━━ Record extracts

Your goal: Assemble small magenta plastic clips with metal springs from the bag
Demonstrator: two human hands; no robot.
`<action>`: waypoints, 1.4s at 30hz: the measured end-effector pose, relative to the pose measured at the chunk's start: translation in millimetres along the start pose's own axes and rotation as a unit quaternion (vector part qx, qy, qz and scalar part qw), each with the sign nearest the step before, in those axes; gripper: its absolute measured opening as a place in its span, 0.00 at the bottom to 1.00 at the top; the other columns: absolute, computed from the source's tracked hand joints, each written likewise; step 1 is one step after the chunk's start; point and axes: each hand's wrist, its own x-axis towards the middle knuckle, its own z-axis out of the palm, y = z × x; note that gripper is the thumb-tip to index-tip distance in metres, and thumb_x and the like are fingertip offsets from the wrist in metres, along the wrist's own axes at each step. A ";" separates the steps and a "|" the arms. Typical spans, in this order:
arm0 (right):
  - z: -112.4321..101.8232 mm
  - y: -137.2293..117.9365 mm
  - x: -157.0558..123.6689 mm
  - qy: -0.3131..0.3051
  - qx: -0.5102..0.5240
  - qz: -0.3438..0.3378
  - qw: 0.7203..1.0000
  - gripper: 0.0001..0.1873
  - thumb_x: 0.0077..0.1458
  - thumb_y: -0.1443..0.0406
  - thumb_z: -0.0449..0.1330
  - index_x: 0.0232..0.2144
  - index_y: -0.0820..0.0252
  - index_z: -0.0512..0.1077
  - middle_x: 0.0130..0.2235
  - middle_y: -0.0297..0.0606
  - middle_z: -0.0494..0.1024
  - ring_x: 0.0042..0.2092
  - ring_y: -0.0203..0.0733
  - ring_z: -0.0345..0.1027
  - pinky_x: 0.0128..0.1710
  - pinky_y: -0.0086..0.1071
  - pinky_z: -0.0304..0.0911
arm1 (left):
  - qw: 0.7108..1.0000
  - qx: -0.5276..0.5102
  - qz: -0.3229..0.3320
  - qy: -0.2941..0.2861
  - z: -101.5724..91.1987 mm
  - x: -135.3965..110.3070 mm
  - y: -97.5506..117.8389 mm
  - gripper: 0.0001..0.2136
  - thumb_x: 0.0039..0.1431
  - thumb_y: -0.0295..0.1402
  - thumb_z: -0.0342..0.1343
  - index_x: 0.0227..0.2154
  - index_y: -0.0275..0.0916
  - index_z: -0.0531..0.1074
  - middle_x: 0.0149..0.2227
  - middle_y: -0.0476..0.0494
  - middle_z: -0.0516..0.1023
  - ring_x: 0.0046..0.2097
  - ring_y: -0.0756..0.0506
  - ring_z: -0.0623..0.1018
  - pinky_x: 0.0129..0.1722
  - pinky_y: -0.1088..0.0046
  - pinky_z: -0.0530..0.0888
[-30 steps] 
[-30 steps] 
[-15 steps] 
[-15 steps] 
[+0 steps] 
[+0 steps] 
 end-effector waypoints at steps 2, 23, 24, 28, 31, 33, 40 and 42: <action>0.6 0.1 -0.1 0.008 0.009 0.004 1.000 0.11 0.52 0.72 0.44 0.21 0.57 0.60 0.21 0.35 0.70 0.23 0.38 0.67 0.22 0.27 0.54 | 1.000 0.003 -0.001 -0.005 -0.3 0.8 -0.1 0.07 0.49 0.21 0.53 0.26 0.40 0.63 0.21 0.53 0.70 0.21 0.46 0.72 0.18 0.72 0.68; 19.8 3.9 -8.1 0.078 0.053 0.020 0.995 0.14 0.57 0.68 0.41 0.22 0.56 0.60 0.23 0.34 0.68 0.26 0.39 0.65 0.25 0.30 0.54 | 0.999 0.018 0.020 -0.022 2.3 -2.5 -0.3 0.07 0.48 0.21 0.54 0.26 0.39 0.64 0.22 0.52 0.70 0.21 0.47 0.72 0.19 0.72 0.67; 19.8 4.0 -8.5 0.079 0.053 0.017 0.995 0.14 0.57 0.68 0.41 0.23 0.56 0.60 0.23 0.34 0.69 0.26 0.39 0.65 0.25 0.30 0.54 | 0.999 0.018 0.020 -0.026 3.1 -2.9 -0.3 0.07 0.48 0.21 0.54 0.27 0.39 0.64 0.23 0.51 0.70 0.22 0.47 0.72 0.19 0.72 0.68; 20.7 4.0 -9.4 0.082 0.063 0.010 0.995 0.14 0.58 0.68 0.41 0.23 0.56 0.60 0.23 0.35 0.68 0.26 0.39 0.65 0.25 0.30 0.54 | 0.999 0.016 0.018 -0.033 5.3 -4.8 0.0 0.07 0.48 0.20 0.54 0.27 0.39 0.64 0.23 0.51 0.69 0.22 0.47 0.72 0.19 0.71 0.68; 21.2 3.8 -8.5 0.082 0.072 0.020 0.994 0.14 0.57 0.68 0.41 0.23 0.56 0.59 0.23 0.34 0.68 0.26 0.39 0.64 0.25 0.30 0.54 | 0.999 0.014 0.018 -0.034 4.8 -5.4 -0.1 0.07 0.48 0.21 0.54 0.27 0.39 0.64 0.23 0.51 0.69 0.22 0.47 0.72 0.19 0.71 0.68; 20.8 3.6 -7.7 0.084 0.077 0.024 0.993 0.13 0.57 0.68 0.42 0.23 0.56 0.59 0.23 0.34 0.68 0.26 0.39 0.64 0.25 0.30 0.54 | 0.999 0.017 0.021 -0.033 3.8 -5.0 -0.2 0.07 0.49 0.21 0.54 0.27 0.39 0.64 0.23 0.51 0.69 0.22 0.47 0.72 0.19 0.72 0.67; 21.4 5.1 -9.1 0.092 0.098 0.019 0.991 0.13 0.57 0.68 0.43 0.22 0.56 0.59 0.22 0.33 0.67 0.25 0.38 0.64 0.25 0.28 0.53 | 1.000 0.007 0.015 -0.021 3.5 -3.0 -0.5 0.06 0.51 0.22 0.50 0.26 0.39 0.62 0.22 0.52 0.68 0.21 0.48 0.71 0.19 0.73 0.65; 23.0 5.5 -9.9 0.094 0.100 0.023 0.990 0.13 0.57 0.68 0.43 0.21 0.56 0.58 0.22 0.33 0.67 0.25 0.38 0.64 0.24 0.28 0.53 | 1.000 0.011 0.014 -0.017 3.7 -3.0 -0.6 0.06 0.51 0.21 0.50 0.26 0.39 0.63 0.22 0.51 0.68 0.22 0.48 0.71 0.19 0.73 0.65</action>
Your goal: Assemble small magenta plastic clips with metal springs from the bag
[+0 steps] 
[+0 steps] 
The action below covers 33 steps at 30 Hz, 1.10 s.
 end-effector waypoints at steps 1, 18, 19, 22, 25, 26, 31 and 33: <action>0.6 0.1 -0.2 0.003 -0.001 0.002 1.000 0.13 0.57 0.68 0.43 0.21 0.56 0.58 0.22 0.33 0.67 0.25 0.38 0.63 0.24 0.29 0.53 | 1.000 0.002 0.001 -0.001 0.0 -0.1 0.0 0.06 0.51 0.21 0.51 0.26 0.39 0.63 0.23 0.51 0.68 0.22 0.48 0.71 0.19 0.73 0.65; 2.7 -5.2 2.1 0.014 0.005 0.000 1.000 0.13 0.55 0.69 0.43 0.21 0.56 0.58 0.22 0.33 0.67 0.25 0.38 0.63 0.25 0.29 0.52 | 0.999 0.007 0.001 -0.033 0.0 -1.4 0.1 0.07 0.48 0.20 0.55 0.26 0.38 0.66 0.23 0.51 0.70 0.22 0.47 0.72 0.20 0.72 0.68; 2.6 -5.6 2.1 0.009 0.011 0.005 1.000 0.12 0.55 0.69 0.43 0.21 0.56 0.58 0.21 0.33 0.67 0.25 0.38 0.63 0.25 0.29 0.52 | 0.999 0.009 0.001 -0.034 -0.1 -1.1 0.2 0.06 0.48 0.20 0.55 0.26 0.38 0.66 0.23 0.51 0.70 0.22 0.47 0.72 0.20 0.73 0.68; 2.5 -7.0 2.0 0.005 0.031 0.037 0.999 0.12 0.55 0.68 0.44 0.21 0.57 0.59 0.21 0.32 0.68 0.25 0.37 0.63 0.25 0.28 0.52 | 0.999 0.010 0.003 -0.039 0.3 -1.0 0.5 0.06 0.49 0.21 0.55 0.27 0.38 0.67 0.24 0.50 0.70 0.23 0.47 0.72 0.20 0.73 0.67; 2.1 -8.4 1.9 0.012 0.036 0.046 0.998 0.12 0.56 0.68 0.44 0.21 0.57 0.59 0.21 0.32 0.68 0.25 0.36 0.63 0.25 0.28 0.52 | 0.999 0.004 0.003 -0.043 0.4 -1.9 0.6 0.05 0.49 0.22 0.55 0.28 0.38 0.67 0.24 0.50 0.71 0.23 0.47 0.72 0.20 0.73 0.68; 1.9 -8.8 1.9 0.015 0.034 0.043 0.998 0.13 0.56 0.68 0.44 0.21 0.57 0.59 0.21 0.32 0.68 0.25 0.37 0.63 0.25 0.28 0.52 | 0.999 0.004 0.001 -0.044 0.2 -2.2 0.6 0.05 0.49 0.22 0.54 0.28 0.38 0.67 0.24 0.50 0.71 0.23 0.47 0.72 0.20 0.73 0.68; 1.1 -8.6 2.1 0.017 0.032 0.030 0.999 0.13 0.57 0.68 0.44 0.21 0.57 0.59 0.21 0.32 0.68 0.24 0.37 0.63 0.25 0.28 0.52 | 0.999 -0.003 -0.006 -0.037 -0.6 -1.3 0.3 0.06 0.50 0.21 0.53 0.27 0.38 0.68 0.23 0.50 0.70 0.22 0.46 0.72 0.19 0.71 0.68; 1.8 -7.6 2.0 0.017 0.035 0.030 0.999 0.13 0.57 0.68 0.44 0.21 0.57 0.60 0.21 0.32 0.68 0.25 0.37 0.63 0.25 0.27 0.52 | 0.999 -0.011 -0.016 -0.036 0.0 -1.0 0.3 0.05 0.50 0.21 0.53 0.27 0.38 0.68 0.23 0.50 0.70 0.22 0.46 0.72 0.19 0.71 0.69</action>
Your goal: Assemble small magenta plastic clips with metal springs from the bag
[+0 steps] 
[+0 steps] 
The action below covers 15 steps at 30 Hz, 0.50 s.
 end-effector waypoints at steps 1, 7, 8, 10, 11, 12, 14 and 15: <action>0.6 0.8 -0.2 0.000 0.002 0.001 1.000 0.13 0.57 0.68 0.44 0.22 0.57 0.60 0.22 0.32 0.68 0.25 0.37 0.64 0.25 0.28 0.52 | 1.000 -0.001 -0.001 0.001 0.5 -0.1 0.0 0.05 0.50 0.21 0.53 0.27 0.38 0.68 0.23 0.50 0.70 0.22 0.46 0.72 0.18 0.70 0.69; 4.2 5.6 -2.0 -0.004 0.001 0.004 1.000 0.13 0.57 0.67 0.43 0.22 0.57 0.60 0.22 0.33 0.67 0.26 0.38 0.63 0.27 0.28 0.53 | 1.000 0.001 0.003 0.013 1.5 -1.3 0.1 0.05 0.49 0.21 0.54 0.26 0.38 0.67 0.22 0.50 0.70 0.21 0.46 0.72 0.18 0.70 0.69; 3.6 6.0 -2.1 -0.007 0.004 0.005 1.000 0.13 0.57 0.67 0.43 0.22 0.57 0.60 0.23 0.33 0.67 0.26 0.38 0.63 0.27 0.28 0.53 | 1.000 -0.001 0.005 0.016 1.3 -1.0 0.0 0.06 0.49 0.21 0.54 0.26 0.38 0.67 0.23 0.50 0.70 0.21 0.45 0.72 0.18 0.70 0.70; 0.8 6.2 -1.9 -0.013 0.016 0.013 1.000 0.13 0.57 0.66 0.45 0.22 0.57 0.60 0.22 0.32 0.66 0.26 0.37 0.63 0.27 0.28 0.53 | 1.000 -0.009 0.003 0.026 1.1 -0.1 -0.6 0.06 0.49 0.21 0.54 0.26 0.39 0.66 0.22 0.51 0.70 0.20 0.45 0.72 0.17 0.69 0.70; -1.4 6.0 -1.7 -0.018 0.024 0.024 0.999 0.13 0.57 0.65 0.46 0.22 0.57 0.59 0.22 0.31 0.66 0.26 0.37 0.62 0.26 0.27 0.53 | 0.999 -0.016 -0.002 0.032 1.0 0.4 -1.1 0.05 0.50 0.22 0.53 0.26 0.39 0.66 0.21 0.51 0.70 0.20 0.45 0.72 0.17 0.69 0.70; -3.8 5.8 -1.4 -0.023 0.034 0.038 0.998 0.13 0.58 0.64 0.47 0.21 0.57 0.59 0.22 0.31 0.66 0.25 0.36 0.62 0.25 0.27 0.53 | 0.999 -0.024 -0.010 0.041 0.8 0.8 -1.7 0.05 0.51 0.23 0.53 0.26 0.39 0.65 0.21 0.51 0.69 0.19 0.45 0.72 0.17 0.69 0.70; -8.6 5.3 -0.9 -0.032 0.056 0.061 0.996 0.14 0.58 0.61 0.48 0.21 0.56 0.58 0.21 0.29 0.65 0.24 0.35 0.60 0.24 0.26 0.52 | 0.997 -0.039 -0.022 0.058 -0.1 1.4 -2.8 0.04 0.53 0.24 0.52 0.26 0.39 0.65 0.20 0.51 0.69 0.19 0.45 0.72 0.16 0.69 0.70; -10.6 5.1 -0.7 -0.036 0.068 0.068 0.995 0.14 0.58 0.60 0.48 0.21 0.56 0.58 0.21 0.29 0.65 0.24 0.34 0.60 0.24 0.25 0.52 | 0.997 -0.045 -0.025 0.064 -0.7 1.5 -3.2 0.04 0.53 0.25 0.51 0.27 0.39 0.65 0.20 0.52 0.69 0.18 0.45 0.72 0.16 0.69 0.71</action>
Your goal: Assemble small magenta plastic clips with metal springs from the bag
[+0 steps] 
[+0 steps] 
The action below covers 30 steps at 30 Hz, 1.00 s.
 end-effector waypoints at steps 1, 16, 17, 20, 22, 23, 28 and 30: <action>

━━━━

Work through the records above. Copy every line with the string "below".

The action below covers 33 steps at 30 Hz, 1.10 s.
The action below covers 15 steps at 30 Hz, 0.50 s.
The action below covers 30 steps at 30 Hz, 1.00 s.

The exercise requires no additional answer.